* **Try it**: Search the material for the word "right" and copy each line that holds it.

■ ■ ■ ■

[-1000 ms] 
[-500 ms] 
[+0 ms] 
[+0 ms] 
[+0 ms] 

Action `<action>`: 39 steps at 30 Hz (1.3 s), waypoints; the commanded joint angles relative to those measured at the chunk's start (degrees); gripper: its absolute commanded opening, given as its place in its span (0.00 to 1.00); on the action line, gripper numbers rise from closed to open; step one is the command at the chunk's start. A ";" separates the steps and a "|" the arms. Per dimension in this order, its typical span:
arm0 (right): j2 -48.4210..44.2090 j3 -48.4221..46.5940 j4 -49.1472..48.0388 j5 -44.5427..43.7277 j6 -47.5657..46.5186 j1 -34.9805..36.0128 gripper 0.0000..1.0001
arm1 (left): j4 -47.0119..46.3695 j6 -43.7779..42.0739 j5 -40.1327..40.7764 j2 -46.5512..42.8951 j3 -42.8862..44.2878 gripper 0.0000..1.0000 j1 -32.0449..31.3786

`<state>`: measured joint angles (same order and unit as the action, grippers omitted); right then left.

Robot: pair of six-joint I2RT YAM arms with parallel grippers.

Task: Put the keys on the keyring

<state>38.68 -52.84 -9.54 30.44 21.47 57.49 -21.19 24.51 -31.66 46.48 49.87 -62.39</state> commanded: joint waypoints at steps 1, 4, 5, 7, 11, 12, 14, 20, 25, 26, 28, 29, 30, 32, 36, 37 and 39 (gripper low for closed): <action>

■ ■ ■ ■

* **Answer below**:
arm0 (right): j2 -48.4210..44.2090 j3 -48.4221..46.5940 j4 -49.1472..48.0388 j5 -44.5427..43.7277 j6 -47.5657..46.5186 j1 -34.9805..36.0128 gripper 0.0000..1.0001
`<state>`: measured joint angles (same order and unit as the action, grippers omitted); right then left.

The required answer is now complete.